§ **Stored records**:
◇ ◇ ◇ ◇ ◇

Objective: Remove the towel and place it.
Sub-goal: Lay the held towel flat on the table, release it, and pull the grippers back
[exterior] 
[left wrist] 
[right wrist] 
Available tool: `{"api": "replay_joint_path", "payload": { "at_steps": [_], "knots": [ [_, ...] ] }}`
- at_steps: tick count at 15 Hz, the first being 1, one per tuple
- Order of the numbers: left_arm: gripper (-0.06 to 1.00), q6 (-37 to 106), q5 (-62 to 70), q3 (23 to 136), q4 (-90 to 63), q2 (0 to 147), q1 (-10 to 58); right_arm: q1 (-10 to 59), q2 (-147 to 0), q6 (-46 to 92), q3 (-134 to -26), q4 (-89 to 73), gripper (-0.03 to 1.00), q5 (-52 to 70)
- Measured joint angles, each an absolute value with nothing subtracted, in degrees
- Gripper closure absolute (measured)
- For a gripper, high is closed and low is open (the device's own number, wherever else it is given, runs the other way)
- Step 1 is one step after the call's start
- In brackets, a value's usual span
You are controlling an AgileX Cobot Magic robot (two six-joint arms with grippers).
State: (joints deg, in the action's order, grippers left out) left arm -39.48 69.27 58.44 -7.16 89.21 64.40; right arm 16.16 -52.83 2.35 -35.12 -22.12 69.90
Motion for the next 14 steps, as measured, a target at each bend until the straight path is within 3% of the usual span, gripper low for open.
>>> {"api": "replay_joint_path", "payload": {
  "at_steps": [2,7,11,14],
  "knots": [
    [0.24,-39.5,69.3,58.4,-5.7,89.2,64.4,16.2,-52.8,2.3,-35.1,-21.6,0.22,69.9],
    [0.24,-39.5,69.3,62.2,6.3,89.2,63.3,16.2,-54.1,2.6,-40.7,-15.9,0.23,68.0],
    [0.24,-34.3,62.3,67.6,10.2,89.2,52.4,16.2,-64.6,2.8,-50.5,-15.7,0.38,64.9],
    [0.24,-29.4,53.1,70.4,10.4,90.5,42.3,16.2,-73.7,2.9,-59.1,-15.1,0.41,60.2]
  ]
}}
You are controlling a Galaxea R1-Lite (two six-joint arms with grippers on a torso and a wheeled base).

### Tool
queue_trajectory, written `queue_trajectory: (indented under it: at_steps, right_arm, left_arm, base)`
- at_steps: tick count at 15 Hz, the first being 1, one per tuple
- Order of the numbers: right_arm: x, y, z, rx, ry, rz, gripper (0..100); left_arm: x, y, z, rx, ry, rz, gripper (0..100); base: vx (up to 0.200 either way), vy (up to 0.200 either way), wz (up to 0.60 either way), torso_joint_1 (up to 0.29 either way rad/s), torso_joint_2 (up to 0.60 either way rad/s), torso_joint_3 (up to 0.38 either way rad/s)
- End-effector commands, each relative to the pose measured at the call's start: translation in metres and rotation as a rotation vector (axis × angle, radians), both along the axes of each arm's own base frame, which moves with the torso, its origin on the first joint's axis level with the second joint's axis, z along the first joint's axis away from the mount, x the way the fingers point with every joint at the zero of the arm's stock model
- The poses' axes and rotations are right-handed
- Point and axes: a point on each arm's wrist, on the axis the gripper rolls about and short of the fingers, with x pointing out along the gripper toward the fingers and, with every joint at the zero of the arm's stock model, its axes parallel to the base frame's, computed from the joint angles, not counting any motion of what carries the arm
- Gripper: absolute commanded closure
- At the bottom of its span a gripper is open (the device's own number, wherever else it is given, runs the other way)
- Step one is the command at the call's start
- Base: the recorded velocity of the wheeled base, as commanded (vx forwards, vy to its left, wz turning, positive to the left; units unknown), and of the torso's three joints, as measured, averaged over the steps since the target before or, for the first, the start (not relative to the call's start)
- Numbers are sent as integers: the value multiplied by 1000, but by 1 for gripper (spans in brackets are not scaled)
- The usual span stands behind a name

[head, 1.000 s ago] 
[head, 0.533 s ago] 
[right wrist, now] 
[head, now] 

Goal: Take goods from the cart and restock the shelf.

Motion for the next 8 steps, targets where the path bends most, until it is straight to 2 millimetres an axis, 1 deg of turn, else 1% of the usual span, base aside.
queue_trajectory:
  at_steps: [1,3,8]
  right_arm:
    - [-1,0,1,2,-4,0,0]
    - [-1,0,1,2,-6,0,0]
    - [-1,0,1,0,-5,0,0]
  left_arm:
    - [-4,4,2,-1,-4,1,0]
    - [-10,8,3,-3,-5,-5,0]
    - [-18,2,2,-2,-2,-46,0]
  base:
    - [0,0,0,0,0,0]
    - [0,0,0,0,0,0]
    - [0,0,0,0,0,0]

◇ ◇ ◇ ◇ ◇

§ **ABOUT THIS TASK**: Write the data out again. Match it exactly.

§ **SOLUTION TO THE PROBLEM**:
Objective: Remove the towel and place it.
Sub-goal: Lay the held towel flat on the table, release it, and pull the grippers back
[exterior] 
[left wrist] 
[right wrist] 
Available tool: `{"api": "replay_joint_path", "payload": { "at_steps": [_], "knots": [ [_, ...] ] }}`
- at_steps: tick count at 15 Hz, the first being 1, one per tuple
- Order of the numbers: left_arm: gripper (-0.06 to 1.00), q6 (-37 to 106), q5 (-62 to 70), q3 (23 to 136), q4 (-90 to 63), q2 (0 to 147), q1 (-10 to 58); right_arm: q1 (-10 to 59), q2 (-147 to 0), q6 (-46 to 92), q3 (-134 to -26), q4 (-89 to 73), gripper (-0.03 to 1.00), q5 (-52 to 70)
- Measured joint angles, each an absolute value with nothing subtracted, in degrees
- Gripper closure absolute (measured)
- For a gripper, high is closed and low is open (the device's own number, wherever else it is given, runs the other way)
- Step 1 is one step after the call's start
- In brackets, a value's usual span
You are controlling an AgileX Cobot Magic robot (two six-joint arms with grippers).
State: (joints deg, in the action's order, grippers left out) left arm -39.48 69.27 58.44 -7.16 89.21 64.40; right arm 16.16 -52.83 2.35 -35.12 -22.12 69.90
Motion for the next 14 steps, as measured, a target at each bend until the straight path is within 3% of the usual span, gripper low for open.
>>> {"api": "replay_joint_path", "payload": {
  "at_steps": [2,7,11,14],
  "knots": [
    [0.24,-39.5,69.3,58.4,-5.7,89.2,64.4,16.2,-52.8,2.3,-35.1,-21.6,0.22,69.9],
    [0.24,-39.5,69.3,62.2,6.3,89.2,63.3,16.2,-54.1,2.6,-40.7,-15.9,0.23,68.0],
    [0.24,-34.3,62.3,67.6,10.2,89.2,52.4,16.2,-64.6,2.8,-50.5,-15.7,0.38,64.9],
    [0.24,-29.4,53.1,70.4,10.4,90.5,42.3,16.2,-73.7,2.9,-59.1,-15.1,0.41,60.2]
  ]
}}
You are controlling a Galaxea R1-Lite (two six-joint arms with grippers on a torso and a wheeled base).

### Tool
queue_trajectory, written `queue_trajectory: (indented under it: at_steps, right_arm, left_arm, base)`
- at_steps: tick count at 15 Hz, the first being 1, one per tuple
- Order of the numbers: right_arm: x, y, z, rx, ry, rz, gripper (0..100); left_arm: x, y, z, rx, ry, rz, gripper (0..100); base: vx (up to 0.200 either way), vy (up to 0.200 either way), wz (up to 0.60 either way), torso_joint_1 (up to 0.29 either way rad/s), torso_joint_2 (up to 0.60 either way rad/s), torso_joint_3 (up to 0.38 either way rad/s)
- End-effector commands, each relative to the pose measured at the call's start: translation in metres and rotation as a rotation vector (axis × angle, radians), both along the axes of each arm's own base frame, which moves with the torso, its origin on the first joint's axis level with the second joint's axis, z along the first joint's axis away from the mount, x the way the fingers point with every joint at the zero of the arm's stock model
- The poses' axes and rotations are right-handed
- Point and axes: a point on each arm's wrist, on the axis the gripper rolls about and short of the fingers, with x pointing out along the gripper toward the fingers and, with every joint at the zero of the arm's stock model, its axes parallel to the base frame's, computed from the joint angles, not counting any motion of what carries the arm
- Gripper: absolute commanded closure
- At the bottom of its span a gripper is open (the device's own number, wherever else it is given, runs the other way)
- Step one is the command at the call's start
- Base: the recorded velocity of the wheeled base, as commanded (vx forwards, vy to its left, wz turning, positive to the left; units unknown), and of the torso's three joints, as measured, averaged over the steps since the target before or, for the first, the start (not relative to the call's start)
- Numbers are sent as integers: the value multiplied by 1000, but by 1 for gripper (spans in brackets are not scaled)
- The usual span stands behind a name

[head, 1.000 s ago] 
[head, 0.533 s ago] 
[right wrist, now] 
[head, now] 

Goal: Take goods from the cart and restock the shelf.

Motion for the next 8 steps, targets where the path bends most, until it is straight to 2 millimetres an axis, 1 deg of turn, else 1% of the usual span, base aside.
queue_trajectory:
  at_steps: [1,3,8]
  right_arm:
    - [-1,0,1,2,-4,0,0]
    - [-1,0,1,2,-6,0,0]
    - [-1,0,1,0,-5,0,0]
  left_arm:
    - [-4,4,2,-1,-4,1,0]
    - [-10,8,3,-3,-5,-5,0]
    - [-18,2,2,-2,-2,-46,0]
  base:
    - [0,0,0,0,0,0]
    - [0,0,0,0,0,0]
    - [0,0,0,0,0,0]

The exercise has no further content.